Cuatro hospitales del este de Alepo, entre ellos el único centro pediátrico de esta parte de la ciudad, han quedado fuera de servicio en las últimas 24 horas por los daños causados por los bombardeos del régimen, que mantiene totalmente cercada esta zona rebelde.

Mahmud Rahim Abu Bakr, director del Hospital Quirúrgico Al Bayan, una de las instalaciones sanitarias afectadas, dijo que su centro, junto con otros tres, ha sido blanco de bombardeos y de proyectiles de artillería desde el viernes.

Abu Bakr afirmó que ahora solo queda abierto el hospital de Al Quds, pero actualmente la zona donde se encuentra está siendo bombardeada.

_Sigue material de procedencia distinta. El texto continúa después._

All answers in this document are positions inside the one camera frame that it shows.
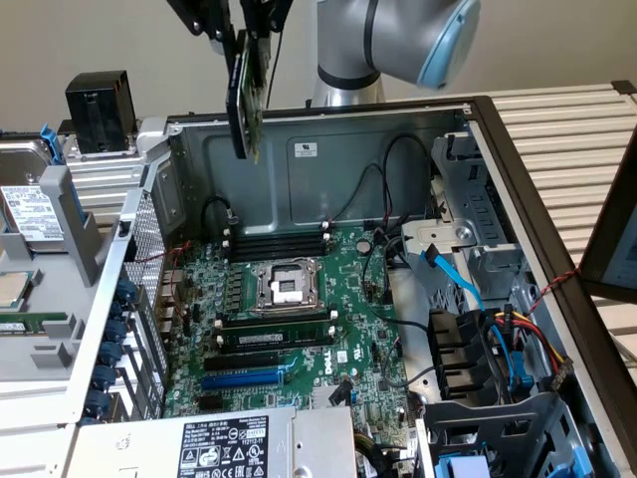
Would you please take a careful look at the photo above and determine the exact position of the yellow red black power wire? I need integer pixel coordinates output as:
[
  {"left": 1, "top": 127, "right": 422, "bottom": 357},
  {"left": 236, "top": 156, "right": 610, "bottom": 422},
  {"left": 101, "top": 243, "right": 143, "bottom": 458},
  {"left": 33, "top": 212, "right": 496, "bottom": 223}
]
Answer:
[{"left": 490, "top": 307, "right": 574, "bottom": 394}]

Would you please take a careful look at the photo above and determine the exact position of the grey plastic parts rack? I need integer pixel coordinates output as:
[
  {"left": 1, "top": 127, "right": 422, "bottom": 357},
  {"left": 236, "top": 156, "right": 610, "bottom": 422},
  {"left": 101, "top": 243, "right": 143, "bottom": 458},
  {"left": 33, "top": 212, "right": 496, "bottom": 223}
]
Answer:
[{"left": 0, "top": 163, "right": 123, "bottom": 384}]

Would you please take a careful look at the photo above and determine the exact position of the thin black wire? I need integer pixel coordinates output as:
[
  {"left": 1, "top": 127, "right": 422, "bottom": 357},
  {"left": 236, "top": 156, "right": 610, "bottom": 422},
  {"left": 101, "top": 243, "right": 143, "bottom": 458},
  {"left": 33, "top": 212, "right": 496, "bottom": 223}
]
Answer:
[{"left": 327, "top": 162, "right": 387, "bottom": 225}]

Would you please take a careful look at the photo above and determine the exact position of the black plastic box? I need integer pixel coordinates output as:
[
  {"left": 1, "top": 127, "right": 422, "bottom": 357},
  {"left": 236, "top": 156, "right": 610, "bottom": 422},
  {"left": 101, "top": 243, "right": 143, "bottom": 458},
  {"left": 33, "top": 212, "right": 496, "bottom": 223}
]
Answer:
[{"left": 64, "top": 69, "right": 138, "bottom": 155}]

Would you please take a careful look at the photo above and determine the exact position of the green motherboard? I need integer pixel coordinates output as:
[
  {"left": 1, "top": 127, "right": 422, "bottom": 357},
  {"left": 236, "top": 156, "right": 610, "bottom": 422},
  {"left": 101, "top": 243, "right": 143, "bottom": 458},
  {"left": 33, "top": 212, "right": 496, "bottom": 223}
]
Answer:
[{"left": 159, "top": 226, "right": 424, "bottom": 452}]

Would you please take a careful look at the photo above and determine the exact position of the thin black hanging cable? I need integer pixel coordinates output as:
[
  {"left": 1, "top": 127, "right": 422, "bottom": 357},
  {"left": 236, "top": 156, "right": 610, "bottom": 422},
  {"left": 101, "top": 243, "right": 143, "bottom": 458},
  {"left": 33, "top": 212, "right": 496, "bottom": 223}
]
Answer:
[{"left": 265, "top": 27, "right": 286, "bottom": 110}]

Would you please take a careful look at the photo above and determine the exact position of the small silver heatsink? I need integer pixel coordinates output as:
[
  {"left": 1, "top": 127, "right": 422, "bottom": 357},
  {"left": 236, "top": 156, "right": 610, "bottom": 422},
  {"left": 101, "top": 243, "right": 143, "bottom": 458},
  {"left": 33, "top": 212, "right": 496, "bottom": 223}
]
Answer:
[{"left": 311, "top": 383, "right": 349, "bottom": 410}]

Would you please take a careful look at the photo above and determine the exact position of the yellow braided power cable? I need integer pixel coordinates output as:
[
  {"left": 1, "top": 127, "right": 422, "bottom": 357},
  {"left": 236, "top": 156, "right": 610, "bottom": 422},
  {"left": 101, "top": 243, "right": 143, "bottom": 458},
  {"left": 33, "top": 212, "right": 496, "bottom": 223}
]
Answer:
[{"left": 353, "top": 431, "right": 399, "bottom": 472}]

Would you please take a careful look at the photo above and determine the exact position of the silver CPU chip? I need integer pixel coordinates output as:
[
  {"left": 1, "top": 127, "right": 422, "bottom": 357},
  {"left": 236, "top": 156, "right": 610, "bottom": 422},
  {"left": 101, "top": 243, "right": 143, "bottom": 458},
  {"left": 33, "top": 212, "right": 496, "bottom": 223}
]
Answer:
[{"left": 0, "top": 271, "right": 42, "bottom": 311}]

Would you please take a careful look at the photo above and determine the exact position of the black RAM slot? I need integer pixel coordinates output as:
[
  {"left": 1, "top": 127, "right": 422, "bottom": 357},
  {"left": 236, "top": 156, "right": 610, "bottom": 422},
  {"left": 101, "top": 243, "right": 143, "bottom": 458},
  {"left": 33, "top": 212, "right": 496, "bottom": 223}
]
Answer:
[
  {"left": 229, "top": 242, "right": 330, "bottom": 260},
  {"left": 214, "top": 316, "right": 339, "bottom": 334},
  {"left": 221, "top": 309, "right": 340, "bottom": 325},
  {"left": 226, "top": 222, "right": 333, "bottom": 241},
  {"left": 228, "top": 235, "right": 331, "bottom": 254},
  {"left": 227, "top": 229, "right": 332, "bottom": 247}
]

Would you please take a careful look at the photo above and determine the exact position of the black framed screen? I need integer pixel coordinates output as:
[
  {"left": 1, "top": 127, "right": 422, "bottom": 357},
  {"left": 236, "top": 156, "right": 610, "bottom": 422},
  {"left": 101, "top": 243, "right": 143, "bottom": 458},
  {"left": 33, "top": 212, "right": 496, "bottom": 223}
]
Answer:
[{"left": 578, "top": 132, "right": 637, "bottom": 306}]

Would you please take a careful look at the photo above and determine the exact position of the hard disk with blue carrier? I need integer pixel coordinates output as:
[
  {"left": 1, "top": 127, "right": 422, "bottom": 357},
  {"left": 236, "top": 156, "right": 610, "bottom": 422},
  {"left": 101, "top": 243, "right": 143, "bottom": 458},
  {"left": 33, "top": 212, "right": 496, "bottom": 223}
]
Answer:
[{"left": 0, "top": 123, "right": 84, "bottom": 254}]

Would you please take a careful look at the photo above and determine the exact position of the black green graphics card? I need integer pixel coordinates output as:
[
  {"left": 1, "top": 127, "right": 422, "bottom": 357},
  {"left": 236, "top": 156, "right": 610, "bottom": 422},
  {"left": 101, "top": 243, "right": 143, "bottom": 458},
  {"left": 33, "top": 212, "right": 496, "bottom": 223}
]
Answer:
[{"left": 224, "top": 28, "right": 274, "bottom": 165}]

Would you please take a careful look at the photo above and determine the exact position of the open grey PC case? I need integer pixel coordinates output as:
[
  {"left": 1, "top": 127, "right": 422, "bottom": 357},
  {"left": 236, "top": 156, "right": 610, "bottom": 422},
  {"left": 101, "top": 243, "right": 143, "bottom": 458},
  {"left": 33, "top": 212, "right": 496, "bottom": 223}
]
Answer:
[{"left": 62, "top": 94, "right": 637, "bottom": 478}]

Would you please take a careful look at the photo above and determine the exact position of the red black twisted wire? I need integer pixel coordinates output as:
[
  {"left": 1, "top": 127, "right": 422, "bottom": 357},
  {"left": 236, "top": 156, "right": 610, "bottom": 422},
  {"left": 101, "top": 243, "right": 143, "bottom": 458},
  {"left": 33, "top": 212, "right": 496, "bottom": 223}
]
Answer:
[
  {"left": 132, "top": 240, "right": 194, "bottom": 323},
  {"left": 526, "top": 267, "right": 582, "bottom": 316}
]

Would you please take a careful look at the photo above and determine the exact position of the metal CPU socket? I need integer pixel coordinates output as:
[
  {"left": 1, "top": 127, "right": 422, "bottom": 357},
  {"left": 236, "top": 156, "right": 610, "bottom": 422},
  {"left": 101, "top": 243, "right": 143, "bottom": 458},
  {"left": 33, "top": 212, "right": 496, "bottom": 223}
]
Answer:
[{"left": 248, "top": 256, "right": 328, "bottom": 319}]

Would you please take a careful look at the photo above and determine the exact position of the black plastic fan duct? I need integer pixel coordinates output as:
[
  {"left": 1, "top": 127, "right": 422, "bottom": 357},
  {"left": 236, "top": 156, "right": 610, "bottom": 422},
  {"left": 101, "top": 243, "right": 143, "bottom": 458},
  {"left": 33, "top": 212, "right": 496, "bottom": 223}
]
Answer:
[{"left": 426, "top": 307, "right": 494, "bottom": 403}]

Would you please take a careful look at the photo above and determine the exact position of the silver power supply unit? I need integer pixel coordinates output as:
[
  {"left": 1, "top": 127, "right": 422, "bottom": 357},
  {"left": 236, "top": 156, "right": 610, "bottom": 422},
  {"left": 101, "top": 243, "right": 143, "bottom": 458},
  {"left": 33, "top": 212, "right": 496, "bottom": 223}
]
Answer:
[{"left": 63, "top": 405, "right": 358, "bottom": 478}]

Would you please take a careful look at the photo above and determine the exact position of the tall looped black wire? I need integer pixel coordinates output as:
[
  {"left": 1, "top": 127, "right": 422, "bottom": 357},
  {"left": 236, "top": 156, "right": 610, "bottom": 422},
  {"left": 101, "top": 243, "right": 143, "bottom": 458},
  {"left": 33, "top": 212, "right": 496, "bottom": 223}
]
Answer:
[{"left": 382, "top": 132, "right": 435, "bottom": 226}]

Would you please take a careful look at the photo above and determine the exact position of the short looped black wire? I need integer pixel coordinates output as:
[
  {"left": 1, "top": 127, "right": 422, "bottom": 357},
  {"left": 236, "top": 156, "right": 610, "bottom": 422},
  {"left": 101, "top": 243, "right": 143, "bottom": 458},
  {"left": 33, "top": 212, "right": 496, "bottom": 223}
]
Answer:
[{"left": 201, "top": 197, "right": 236, "bottom": 235}]

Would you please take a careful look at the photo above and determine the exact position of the grey plastic disk bay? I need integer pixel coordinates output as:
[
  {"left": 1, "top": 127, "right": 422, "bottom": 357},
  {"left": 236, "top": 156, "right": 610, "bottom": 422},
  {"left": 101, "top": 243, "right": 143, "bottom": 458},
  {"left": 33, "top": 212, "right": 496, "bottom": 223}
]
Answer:
[{"left": 414, "top": 391, "right": 606, "bottom": 478}]

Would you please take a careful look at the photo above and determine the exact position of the long black expansion slot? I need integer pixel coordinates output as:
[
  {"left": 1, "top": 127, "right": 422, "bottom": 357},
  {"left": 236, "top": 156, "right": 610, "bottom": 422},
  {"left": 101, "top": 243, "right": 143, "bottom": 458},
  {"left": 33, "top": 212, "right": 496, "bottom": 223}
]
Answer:
[{"left": 202, "top": 350, "right": 281, "bottom": 373}]

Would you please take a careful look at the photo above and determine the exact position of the blue expansion slot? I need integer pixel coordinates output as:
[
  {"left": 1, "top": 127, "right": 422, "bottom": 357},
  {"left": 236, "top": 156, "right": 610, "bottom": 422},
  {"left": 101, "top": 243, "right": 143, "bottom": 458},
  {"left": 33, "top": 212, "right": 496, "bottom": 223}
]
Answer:
[{"left": 200, "top": 366, "right": 285, "bottom": 393}]

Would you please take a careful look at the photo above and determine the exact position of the blue data wire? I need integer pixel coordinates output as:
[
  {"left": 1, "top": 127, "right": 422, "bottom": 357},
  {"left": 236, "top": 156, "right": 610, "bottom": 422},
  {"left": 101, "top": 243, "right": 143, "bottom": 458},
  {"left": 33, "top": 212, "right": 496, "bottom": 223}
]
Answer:
[{"left": 420, "top": 245, "right": 519, "bottom": 394}]

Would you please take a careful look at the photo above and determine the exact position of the thick black wire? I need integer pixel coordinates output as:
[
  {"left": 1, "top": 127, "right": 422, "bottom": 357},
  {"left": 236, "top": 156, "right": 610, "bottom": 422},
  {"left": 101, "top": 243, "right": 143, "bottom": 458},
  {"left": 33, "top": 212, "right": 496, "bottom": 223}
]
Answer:
[{"left": 361, "top": 237, "right": 435, "bottom": 334}]

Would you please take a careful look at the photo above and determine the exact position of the green RAM stick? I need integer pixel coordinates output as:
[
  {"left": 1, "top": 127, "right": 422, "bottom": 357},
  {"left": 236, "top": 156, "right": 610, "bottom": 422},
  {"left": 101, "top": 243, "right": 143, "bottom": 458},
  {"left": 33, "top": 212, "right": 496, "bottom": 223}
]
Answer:
[{"left": 0, "top": 312, "right": 69, "bottom": 337}]

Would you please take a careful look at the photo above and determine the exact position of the silver metal disk bay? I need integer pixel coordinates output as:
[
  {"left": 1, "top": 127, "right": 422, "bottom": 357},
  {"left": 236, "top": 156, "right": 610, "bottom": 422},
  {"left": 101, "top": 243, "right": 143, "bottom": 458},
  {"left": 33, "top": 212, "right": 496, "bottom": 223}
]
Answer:
[{"left": 428, "top": 131, "right": 530, "bottom": 300}]

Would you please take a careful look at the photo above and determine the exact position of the grey metal bay bracket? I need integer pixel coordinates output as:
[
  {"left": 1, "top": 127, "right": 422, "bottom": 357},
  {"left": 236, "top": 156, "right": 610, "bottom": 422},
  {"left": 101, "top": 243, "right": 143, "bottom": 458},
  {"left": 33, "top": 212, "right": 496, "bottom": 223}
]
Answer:
[{"left": 399, "top": 221, "right": 475, "bottom": 261}]

La Dirección General de Sanidad en Alepo Libre informó que todos los hospitales del este estaban fuera de funcionamiento, debido a bombardeos sistemáticos y continuados durante los dos días anteriores. Rami Abderrahman, director del Observatorio Sirio de Derechos Humanos, señaló: “Todavía hay hospitales del este de Alepo que siguen abiertos, pese a que esos cuatro han quedado fuera de servicio”.

Uno de los centros que han cerrado es el Hospital Infantil, el único especializado en Pediatría en la zona, el cual ha sido atacado dos veces esta semana. En un comunicado, la Asociación de Médicos Independientes explicó que en ese momento los médicos estaban tratando a decenas de víctimas que presentaban síntomas de haber sufrido un supuesto ataque con gas cloro.

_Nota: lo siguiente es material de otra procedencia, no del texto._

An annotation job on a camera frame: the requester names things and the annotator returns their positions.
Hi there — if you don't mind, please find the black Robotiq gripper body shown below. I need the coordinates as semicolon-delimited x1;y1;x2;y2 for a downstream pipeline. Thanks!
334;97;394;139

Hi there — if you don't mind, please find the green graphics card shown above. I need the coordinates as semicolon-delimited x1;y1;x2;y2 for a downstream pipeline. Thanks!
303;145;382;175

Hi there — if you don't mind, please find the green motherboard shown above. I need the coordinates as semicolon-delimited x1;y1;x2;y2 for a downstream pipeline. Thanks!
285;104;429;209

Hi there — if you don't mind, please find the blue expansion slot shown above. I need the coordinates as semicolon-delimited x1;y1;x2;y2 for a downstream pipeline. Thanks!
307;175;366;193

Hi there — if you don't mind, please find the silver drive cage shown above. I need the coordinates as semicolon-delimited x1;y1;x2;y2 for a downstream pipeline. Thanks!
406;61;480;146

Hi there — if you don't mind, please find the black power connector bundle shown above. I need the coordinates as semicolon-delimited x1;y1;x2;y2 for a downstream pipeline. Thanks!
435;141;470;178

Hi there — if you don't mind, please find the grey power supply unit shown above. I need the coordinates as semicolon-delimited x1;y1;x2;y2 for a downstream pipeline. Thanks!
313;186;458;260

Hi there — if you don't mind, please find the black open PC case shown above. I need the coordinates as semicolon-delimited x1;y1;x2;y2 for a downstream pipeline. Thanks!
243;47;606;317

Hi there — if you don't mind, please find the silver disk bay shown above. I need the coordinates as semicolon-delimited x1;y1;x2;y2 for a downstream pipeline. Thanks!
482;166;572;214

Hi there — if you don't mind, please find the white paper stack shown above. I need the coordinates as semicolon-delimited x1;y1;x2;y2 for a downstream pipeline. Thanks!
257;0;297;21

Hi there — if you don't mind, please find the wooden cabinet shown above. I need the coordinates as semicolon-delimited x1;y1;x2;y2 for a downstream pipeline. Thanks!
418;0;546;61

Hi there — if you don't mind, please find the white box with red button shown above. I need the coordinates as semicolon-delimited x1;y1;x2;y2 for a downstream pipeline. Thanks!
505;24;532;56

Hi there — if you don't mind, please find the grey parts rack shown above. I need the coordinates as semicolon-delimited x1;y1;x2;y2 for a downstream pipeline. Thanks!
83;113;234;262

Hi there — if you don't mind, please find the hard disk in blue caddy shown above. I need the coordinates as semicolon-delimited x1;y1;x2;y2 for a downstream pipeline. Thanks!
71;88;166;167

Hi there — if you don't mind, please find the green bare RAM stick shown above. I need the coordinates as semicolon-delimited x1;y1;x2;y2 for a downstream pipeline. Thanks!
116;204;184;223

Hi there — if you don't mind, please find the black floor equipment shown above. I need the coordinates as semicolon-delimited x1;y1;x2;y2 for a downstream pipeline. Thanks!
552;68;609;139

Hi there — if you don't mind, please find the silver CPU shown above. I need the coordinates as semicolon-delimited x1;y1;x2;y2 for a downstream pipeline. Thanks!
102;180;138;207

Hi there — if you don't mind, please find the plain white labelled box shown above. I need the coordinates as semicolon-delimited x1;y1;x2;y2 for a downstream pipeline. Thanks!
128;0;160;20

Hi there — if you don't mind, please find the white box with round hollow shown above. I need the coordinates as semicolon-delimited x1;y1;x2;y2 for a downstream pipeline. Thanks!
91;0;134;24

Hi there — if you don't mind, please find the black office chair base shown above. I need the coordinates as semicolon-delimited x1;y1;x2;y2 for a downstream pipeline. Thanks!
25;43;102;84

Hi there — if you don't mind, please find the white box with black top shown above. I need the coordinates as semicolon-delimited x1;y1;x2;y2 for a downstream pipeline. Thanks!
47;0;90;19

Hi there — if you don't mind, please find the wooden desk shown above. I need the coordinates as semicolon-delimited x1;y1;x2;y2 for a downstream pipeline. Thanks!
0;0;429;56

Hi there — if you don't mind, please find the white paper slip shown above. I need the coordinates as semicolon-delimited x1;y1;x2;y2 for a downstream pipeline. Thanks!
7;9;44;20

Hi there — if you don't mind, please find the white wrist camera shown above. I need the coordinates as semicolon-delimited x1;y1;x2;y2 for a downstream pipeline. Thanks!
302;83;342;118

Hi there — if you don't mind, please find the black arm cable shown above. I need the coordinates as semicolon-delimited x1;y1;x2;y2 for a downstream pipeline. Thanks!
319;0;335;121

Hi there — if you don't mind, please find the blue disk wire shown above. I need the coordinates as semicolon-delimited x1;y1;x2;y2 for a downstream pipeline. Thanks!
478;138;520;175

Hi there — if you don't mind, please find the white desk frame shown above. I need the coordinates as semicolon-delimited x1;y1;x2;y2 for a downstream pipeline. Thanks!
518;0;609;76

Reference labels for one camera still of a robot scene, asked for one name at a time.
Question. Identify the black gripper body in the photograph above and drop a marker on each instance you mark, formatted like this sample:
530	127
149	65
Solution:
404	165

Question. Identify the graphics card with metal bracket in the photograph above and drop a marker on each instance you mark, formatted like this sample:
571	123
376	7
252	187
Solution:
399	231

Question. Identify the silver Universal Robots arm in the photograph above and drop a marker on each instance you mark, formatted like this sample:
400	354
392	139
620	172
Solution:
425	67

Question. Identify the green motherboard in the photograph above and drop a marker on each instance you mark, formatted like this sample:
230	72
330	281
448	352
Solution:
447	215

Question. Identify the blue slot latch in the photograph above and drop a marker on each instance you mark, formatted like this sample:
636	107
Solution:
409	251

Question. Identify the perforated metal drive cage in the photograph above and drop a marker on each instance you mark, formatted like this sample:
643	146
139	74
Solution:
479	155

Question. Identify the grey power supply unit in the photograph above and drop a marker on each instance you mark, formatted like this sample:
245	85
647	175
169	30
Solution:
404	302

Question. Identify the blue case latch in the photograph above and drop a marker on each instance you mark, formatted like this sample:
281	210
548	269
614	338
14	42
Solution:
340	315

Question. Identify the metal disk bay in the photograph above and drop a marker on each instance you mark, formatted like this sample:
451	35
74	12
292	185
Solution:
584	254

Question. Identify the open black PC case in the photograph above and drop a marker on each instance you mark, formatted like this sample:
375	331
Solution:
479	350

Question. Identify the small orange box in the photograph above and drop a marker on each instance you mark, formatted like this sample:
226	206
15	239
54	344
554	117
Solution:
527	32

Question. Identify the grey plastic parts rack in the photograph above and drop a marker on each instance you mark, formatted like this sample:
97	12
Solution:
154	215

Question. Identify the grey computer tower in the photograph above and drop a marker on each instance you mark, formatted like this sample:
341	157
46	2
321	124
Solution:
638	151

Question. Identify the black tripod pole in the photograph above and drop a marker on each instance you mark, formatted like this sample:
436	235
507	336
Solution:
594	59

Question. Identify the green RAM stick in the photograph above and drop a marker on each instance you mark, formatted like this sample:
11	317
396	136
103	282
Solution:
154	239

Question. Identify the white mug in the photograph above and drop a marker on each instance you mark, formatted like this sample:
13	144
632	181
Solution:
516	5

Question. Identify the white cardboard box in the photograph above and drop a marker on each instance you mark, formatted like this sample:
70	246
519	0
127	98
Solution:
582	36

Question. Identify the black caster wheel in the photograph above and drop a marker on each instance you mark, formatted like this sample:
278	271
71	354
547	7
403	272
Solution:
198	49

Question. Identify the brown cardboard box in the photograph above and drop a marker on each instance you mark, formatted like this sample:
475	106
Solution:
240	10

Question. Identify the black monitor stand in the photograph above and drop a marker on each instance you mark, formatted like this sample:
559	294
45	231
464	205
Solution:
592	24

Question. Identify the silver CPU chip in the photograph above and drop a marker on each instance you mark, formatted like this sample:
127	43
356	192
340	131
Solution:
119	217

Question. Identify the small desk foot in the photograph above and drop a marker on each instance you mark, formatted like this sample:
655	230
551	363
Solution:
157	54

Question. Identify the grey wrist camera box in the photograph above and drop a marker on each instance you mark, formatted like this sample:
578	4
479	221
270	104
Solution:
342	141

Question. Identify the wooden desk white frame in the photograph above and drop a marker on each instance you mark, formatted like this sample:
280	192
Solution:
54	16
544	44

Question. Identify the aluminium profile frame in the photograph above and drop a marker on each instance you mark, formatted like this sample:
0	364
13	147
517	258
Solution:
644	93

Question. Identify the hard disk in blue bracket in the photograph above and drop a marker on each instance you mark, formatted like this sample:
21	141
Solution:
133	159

Uno de los pediatras del Hospital Infantil detalló que los pacientes describieron que se trató de un ataque con barriles de explosivos que contenían la sustancia.

Al menos 27 personas fallecieron ayer, entre ellas algunos menores, por los ataques aéreos y de artillería. La ONU dijo estar extremadamente triste e impactado por la escalada reciente de la violencia en Siria, en particular, en Alepo y Damasco.